Realizing a more cost-efficient infrastructure
Most of us recall the notion of elasticity from Economics 101. Markets are about supply and demand, and when there is an abundance of supply, prices usually go down. Elasticity is a measure of how responsive one economic variable is to another, and in an elastic market the response is proportionately greater than the change in input.
What does this have to do with HPC or analytic clusters you ask? It turns out that cloud pricing, on the margin at least, is pretty elastic. Like bananas in a supermarket, CPU cycles are a perishable commodity. If capacity sits idle and doesn’t get used, it simply goes away. Your cloud provider are no dummies, and much like store owners that mark down the price of ripe bananas before they spoil, cloud providers would rather sell idle capacity for pennies on the dollar rather than have it go to waste.

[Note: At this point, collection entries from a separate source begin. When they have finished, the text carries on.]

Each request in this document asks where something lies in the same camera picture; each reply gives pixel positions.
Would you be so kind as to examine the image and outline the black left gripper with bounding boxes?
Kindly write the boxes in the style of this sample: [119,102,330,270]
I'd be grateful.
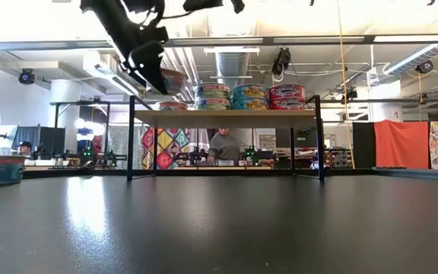
[122,27,170,95]

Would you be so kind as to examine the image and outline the white green tuna can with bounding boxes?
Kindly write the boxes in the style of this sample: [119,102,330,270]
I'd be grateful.
[195,97,231,111]
[195,83,231,99]

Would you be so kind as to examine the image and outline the blue yellow yellowfin can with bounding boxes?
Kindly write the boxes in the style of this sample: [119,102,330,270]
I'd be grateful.
[230,84,270,99]
[230,97,270,111]

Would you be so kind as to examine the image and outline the hanging black device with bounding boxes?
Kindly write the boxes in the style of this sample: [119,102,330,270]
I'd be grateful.
[271,47,293,84]

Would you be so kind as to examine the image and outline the colourful patchwork quilt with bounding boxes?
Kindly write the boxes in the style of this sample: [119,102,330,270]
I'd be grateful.
[141,128,192,170]

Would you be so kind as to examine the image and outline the person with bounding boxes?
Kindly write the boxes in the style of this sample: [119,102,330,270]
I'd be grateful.
[17,140,33,157]
[208,128,242,161]

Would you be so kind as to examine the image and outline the black panel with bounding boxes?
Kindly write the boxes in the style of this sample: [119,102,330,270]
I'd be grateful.
[352,122,376,168]

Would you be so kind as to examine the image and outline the orange cloth panel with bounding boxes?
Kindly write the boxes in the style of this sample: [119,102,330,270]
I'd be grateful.
[373,119,430,170]

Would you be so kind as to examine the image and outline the silver ventilation duct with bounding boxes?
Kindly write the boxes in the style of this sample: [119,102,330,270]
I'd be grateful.
[214,52,251,85]

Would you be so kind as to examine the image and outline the wooden shelf with black frame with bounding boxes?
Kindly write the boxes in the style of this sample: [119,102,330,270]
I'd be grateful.
[126,94,325,182]

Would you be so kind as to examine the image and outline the black metal background frame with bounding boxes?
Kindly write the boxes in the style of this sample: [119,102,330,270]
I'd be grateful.
[50,99,112,130]

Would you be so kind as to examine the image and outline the black ceiling camera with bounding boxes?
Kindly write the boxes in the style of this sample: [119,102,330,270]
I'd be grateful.
[17,68,37,86]
[415,59,435,75]

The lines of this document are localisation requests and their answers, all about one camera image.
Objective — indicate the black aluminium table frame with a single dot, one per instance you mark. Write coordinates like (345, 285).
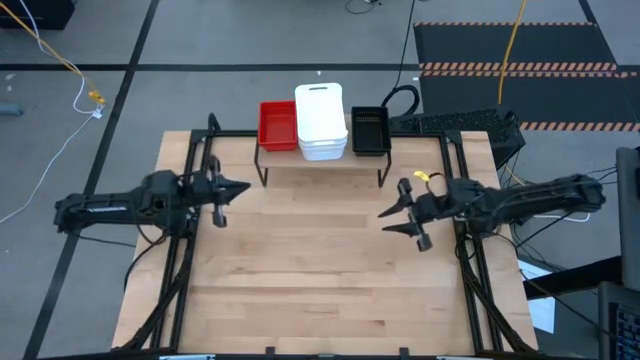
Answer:
(230, 134)

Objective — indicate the red slotted plastic basket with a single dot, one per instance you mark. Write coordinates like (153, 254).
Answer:
(277, 127)

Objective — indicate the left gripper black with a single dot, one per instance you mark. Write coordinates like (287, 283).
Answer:
(205, 190)

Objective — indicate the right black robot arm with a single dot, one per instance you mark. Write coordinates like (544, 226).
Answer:
(525, 200)

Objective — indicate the black equipment case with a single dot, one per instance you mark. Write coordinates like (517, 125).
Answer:
(35, 12)

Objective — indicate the yellow tag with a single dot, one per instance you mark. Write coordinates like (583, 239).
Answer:
(421, 175)

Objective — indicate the black striped-edge floor mat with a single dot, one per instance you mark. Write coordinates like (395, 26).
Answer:
(500, 45)
(550, 100)

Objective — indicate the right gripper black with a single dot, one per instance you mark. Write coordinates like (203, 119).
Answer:
(430, 207)

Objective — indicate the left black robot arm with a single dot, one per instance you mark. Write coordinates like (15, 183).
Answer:
(110, 207)

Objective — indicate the white paper sheet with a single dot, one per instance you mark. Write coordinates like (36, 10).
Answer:
(542, 310)

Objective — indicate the black desk bar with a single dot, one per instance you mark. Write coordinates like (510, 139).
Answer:
(575, 277)

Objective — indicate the grey floor object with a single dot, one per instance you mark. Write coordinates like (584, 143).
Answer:
(10, 109)

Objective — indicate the black slotted plastic basket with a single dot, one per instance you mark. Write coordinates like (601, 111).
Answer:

To arbitrate the price of excess capacity, Amazon Web Services have created a spot market for purchasing machine cycles in addition to their on-demand and reserved instance marketplace pricing. You can essentially bid on machine capacity, and as long as your bid price exceeds the spot price, you get to use the machine. If I’m running an ERP system or a transactional database this market is probably not for me, but if I’m running an HPC cluster for research or non-critical simulations, it can make a lot sense to buy machine cycles on the discount rack.
Savings can be dramatic
Consider a particular Amazon EC2 machine type – a c4.xlarge instance with four virtual CPUs and 7.5 GB or RAM. At the time of this writing, the price per hour for this instance is $0.232 per hour. The benefit of paying “retail” (on-demand) is that the machine is yours and won’t go away.
If you’re willing to take your chances and bid for this machine type on the open market however, the savings can be dramatic. The blue line on the chart below represents the spot price history for this machine on Amazon’s east coast servers. For just $.04 per week (4 cents) I would have been well above the price required to hold onto machine instances 95% percent of the time representing of savings of over 80%. At a more conservative 15 cent bid price (~ a 35% discount from on-demand rates) I would have had no interruption in service in this scenario. Markets are dynamic and complicated, but Amazon indicates that on average spot prices are 86% lower than on-demand prices. As with any market, prices can fluctuate (in some cases wildly), so one needs to be careful to bid only what one willing to pay, there are big savings to be had.
The importance of being elastic
HPC applications are often well situated to take advantage of spot pricing. While computer simulations may be important, they are not necessarily urgent. If I have a job that is going to run for a few hours on ten computers, it may not matter whether I run the job this morning or this afternoon. If the job gets interrupted, I can just start it again. Amazon’s Elastic Cloud Computing (EC2) service reflects elasticity in the name, and while the infrastructure is elastic, it does not necessary follow that a deployed cluster is elastic. Software environments are often brittle and unable to tolerate dynamic changes in the underlying infrastructure while applications or models are running. Also, if it takes hours to manually re-constitute the software stack after spot-priced nodes are inevitably preempted, it makes more sense to use Amazon’s on-demand pricing. To take advantage of spot pricing, there are two essential prerequisites:
- An elastic software infrastructure – the application environment needs to be tolerant of shifts in available capacity at run-time
- Agility – In the event that cluster nodes are preempted by shifts in market pricing, there needs to be sufficient automation to rapidly re-constitute the running environment
Leveraging Spot pricing cluster-as-a-service offerings
Fortunately for HPC application users, services like Cycle Computing and Teraproc cluster-as-a-service check both of these boxes. For most distributed workloads (serial batch jobs, job arrays, and parametric sweeps) the OpenLava workload manager is tolerant of one or more nodes being lost at run-time. Cluster nodes can be added or removed at run-time, and interrupted jobs can be re-run automatically based on configurable policies.
Even more importantly, in the event that spot-priced cluster nodes are preempted, the cluster head-node that houses applications and data continues to run, but as a single node cluster. This means that my applications, data and user accounts still exist. I can simply flex the cluster up again naming a new price for nodes on the spot market. As shown below in the Teraproc cluster-as-a-service provisioning interface below, AWS spot pricing is an integral part of the service. You can learn how clusters are automatically provisioned in the Teraproc service’s getting started guide.
The moral of the story? When it comes to infrastructure for HPC and analytic applications, it is not just the infrastructure that is elastic – the pricing model and the management software is elastic as well. The key to achieving financial savings is to have a similarly elastic and agile software environment. And when it comes to running distributed compute clusters in the cloud, it can pay to buy your bananas bruised!